- _Directions_:
Below is a listing. Quote from it, exactly, the lines from the one containing "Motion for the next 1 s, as" down to the one containing "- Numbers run", both ends included, and nothing else.

=== Begin Enclosure ===

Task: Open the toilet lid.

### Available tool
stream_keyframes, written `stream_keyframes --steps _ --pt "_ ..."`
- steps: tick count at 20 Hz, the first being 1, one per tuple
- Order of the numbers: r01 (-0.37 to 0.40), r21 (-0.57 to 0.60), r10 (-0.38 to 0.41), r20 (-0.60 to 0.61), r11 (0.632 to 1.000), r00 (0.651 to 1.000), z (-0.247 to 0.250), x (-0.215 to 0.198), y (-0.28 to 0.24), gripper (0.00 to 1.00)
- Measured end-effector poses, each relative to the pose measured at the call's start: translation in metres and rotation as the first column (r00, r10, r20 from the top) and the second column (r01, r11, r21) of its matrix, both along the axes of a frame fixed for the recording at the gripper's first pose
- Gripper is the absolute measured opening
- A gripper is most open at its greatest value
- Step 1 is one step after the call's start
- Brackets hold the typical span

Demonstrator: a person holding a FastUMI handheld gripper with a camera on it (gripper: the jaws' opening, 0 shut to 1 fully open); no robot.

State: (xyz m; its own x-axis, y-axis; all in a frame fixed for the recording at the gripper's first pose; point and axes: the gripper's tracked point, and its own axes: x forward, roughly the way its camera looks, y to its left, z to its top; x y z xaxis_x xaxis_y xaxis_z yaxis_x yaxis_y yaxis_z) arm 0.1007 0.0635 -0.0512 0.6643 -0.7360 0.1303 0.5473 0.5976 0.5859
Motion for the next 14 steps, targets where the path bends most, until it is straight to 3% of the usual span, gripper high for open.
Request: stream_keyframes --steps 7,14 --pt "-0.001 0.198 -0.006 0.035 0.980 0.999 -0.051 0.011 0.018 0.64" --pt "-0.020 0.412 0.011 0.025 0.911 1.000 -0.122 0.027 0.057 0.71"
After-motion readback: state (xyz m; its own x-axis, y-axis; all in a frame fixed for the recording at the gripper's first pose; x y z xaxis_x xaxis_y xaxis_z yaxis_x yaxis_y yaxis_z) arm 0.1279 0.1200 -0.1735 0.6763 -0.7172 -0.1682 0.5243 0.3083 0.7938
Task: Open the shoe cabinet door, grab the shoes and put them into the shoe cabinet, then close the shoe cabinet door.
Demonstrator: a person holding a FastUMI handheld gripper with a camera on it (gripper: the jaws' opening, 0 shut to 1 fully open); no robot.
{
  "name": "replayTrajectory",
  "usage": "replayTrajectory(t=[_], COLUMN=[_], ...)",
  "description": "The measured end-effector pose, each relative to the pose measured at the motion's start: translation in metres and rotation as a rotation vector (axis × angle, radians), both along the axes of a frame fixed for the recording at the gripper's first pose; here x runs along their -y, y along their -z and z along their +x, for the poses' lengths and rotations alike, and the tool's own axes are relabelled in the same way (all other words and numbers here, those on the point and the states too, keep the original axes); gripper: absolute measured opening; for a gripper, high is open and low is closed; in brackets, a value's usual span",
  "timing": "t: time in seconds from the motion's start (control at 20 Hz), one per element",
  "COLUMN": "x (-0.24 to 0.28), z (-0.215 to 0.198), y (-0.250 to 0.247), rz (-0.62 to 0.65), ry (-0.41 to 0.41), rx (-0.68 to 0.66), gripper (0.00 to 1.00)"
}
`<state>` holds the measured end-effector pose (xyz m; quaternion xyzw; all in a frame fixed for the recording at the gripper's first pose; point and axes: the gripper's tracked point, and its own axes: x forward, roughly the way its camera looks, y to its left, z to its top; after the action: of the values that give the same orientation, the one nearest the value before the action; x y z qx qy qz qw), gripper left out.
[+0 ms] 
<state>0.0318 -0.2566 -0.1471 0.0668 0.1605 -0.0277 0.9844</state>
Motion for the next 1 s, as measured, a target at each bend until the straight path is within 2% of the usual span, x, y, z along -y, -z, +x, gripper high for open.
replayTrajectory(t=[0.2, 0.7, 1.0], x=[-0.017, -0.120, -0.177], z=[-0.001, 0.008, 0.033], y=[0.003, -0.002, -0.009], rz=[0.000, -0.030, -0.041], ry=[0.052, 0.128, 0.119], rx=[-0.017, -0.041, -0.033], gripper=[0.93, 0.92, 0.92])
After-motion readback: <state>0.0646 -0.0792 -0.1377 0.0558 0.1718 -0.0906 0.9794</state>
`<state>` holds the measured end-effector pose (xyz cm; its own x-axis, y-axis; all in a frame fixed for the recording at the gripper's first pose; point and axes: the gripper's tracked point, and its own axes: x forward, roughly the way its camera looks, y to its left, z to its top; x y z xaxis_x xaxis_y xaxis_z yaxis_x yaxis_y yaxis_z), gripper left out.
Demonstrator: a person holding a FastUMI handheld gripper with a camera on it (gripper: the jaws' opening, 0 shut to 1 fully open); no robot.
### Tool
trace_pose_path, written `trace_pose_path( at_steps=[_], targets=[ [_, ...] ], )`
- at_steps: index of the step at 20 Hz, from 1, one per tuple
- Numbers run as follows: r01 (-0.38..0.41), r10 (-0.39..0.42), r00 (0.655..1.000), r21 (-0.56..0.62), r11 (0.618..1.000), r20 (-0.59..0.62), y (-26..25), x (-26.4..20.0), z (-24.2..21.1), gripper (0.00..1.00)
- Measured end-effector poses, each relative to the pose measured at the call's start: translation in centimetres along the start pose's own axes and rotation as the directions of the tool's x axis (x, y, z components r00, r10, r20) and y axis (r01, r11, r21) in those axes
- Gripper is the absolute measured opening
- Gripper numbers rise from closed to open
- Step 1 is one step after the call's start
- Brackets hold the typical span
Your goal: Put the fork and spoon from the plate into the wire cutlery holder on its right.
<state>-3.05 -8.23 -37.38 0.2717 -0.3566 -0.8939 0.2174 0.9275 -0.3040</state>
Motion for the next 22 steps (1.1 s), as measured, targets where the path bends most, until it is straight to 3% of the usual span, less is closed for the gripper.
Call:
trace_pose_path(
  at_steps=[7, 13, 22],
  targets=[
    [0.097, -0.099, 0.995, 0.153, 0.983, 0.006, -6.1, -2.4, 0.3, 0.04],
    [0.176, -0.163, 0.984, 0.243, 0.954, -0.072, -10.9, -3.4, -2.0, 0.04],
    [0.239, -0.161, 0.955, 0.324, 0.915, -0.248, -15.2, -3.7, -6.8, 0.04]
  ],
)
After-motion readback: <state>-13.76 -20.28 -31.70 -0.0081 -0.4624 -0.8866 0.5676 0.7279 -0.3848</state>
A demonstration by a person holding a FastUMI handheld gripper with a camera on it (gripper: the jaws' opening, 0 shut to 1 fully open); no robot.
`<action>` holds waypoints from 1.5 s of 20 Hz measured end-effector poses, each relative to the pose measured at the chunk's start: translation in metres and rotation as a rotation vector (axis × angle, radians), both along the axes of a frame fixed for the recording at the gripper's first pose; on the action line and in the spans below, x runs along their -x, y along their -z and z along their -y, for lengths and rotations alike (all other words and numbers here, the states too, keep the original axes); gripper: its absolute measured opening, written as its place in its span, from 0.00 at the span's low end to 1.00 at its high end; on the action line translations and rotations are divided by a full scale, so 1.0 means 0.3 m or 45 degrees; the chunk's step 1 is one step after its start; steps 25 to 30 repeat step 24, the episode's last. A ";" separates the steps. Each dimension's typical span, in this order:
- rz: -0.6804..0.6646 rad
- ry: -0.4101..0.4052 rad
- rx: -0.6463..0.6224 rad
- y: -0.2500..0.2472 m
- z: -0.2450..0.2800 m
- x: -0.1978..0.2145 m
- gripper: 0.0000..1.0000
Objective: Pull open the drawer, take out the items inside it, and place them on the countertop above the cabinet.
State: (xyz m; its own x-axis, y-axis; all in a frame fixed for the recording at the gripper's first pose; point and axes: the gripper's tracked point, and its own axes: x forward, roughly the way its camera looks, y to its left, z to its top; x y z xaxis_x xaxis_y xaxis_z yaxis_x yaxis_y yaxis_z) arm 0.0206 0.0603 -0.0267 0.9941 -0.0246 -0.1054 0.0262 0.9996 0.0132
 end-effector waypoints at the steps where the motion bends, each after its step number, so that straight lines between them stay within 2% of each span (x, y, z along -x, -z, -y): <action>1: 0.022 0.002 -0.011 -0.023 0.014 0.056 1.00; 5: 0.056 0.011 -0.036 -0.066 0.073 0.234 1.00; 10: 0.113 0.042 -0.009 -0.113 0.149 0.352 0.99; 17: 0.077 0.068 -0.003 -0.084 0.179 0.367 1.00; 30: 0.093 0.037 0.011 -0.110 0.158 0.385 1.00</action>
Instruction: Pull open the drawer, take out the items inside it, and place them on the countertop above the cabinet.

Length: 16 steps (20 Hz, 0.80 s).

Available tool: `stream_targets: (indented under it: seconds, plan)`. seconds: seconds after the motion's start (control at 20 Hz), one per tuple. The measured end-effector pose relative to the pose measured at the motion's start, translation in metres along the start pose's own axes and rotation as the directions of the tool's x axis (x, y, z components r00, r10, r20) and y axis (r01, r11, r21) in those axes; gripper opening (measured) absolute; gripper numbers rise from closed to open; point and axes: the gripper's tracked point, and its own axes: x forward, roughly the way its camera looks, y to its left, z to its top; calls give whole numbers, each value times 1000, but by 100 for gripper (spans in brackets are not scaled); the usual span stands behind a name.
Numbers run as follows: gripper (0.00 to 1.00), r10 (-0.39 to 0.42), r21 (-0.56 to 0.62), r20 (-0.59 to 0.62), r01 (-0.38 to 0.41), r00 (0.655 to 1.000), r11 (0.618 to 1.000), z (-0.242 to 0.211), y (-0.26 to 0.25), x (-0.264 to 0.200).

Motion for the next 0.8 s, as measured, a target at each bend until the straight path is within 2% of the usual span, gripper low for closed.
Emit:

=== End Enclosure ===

- _Written response_:
Motion for the next 1 s, as measured, a target at each bend until the straight path is within 2% of the usual span, x, y, z along -y, -z, +x, gripper high for open.
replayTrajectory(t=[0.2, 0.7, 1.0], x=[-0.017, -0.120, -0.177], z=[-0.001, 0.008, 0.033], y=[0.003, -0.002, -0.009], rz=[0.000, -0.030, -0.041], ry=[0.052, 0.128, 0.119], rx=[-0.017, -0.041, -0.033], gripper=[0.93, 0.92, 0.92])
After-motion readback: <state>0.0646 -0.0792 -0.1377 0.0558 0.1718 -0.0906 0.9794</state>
`<state>` holds the measured end-effector pose (xyz cm; its own x-axis, y-axis; all in a frame fixed for the recording at the gripper's first pose; point and axes: the gripper's tracked point, and its own axes: x forward, roughly the way its camera looks, y to its left, z to its top; x y z xaxis_x xaxis_y xaxis_z yaxis_x yaxis_y yaxis_z), gripper left out.
Demonstrator: a person holding a FastUMI handheld gripper with a camera on it (gripper: the jaws' opening, 0 shut to 1 fully open); no robot.
### Tool
trace_pose_path, written `trace_pose_path( at_steps=[_], targets=[ [_, ...] ], )`
- at_steps: index of the step at 20 Hz, from 1, one per tuple
- Numbers run as follows: r01 (-0.38..0.41), r10 (-0.39..0.42), r00 (0.655..1.000), r21 (-0.56..0.62), r11 (0.618..1.000), r20 (-0.59..0.62), y (-26..25), x (-26.4..20.0), z (-24.2..21.1), gripper (0.00..1.00)

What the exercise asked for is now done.